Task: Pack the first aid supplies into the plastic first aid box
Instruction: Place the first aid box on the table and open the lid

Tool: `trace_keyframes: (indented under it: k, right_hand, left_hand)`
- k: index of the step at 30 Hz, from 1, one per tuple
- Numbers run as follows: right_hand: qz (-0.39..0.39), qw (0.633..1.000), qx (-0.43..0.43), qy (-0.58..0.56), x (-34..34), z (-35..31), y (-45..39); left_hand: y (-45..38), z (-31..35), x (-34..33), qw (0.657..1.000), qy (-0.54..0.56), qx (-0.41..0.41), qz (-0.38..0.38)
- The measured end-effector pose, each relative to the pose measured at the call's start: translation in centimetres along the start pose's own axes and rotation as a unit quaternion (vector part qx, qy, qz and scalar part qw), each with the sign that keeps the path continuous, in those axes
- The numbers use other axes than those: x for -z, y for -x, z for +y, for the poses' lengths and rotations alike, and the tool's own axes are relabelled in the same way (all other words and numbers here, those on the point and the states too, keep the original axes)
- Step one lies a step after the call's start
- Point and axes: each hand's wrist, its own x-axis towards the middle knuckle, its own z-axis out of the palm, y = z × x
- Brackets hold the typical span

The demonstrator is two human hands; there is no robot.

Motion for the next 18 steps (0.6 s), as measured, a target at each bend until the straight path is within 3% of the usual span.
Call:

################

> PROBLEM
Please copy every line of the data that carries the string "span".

> EXPECTED ANSWER
- Brackets hold the typical span
Motion for the next 18 steps (0.6 s), as measured, a target at each bend until the straight path is within 3% of the usual span.

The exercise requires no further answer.